**TASK DETAILS**
Return exactly the span of lines in the following data that opens with the line containing "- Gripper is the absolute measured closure" and closes with the line containing "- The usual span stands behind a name". Include nothing else.

MATERIAL TO PROCESS START

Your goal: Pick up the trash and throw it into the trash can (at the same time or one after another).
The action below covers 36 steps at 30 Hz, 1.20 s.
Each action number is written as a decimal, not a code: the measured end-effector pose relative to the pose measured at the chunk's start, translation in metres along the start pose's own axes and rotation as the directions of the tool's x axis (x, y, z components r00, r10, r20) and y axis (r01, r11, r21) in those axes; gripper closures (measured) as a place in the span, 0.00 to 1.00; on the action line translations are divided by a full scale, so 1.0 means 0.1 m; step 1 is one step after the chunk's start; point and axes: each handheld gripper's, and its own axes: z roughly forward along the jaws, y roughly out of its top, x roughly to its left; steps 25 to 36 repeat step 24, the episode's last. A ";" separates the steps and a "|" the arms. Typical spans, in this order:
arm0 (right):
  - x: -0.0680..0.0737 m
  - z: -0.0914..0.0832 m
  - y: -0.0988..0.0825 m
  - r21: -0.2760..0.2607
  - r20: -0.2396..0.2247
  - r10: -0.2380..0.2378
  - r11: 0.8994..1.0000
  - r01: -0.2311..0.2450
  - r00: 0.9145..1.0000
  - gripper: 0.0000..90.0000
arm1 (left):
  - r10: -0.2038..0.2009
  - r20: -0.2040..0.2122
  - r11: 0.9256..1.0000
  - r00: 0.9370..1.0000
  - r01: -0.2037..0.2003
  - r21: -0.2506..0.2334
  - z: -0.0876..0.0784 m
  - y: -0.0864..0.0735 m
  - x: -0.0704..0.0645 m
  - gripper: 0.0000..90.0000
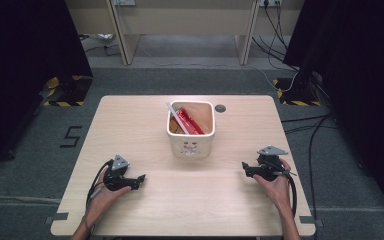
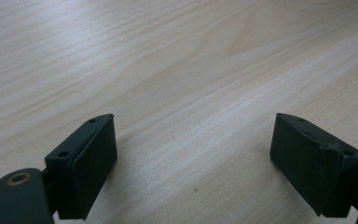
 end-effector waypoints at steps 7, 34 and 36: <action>0.02 0.06 -0.10 0.033 -0.003 -0.001 0.999 0.001 1.000 0.21 | 0.000 0.000 1.000 1.000 0.000 0.000 0.00 0.00 0.00 0.15; 0.07 0.08 -0.25 0.026 0.004 0.014 1.000 -0.014 1.000 0.16 | -0.001 0.000 1.000 1.000 0.001 0.000 0.00 0.00 0.00 0.15; 0.07 0.08 -0.25 0.026 0.004 0.014 1.000 -0.014 1.000 0.16 | -0.001 0.000 1.000 1.000 0.001 0.000 0.00 0.00 0.00 0.15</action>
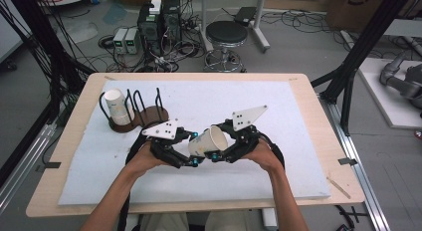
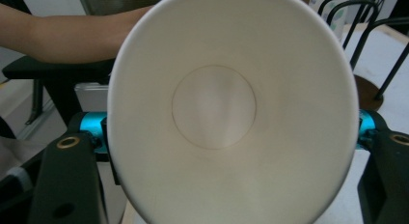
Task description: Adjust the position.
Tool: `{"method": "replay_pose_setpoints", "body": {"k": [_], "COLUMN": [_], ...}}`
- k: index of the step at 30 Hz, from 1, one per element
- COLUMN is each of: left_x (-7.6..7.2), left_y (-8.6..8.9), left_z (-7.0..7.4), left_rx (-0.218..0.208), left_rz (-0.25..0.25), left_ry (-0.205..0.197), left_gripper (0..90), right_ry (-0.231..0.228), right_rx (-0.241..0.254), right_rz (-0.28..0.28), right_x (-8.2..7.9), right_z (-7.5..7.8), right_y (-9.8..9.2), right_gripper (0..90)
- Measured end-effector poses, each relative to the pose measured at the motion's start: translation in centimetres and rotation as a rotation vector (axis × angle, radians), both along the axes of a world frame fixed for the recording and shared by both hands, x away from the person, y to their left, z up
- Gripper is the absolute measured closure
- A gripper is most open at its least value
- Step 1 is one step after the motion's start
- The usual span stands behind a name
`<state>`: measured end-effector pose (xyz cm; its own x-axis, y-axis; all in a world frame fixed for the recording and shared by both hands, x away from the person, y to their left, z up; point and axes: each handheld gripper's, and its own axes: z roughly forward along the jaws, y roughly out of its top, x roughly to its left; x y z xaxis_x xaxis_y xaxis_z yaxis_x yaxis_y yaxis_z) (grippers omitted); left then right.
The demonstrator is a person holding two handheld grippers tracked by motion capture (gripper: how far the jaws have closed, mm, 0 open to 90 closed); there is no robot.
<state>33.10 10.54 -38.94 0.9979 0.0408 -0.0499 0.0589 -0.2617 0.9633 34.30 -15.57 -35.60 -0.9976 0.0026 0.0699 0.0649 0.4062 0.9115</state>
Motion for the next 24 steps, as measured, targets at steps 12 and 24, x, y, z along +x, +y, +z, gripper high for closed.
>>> {"method": "replay_pose_setpoints", "body": {"k": [12,24], "left_x": [0.04,0.09], "left_y": [-0.10,0.43], "left_z": [-0.16,-0.03], "left_rx": [0.011,0.025], "left_rz": [0.027,0.099], "left_ry": [0.023,0.016], "left_gripper": [15.4,8.1], "right_ry": [-0.014,-0.019], "right_rx": [-0.006,-0.013], "right_rz": [-0.001,-0.018], "right_x": [-0.16,-0.02], "right_z": [0.08,0.14], "right_y": [0.05,-0.19], "right_gripper": [31.2,31.1]}}
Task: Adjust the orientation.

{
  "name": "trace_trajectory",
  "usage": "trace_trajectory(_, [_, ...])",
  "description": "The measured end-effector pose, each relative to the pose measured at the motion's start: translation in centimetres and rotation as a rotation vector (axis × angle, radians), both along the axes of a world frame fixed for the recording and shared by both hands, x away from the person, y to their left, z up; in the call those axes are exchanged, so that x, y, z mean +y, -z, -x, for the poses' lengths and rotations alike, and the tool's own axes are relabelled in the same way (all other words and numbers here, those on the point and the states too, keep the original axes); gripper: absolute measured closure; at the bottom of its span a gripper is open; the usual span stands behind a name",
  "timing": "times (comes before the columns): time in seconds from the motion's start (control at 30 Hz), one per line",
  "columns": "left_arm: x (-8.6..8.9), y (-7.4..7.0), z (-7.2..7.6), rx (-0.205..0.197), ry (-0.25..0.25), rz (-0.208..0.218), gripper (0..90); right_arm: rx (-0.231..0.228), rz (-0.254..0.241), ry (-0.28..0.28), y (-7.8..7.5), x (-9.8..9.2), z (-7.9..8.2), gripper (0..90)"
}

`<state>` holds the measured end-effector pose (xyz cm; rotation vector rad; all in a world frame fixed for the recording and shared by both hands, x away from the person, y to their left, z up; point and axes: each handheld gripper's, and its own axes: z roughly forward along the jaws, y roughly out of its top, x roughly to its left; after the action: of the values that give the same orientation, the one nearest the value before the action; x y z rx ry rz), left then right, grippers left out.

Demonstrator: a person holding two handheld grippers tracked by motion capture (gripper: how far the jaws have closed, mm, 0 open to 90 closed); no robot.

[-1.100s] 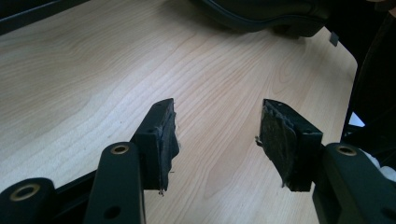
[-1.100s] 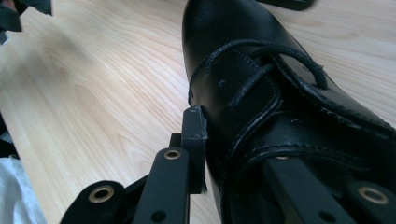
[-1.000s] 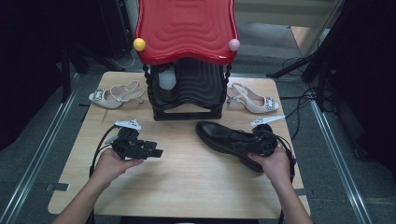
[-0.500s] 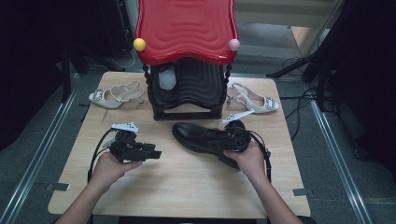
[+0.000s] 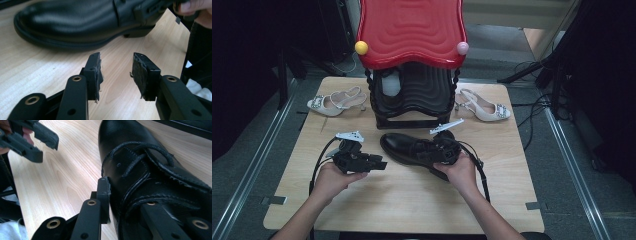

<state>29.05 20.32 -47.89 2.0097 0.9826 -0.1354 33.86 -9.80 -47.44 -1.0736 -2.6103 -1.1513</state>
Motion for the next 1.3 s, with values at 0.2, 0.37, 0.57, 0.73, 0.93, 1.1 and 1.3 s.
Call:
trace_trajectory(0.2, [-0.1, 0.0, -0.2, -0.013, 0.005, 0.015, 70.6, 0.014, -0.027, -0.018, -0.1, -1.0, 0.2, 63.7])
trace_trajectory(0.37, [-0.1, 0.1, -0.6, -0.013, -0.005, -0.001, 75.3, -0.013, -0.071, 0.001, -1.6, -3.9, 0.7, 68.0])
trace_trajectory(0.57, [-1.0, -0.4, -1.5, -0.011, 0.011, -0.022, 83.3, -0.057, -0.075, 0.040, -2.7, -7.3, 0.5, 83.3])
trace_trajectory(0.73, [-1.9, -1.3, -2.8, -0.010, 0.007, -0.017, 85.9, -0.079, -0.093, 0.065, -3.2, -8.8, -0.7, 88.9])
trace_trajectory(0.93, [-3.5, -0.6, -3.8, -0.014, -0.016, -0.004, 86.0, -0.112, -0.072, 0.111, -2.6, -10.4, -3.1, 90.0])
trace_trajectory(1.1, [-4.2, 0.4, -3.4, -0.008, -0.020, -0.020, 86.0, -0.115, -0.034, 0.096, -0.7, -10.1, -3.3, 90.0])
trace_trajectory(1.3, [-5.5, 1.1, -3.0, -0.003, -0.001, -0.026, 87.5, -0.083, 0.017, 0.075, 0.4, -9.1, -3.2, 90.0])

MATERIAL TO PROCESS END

**RESULT FOR THIS TASK**
- Gripper is the absolute measured closure
- A gripper is most open at its least value
- Step 1 is one step after the motion's start
- The usual span stands behind a name

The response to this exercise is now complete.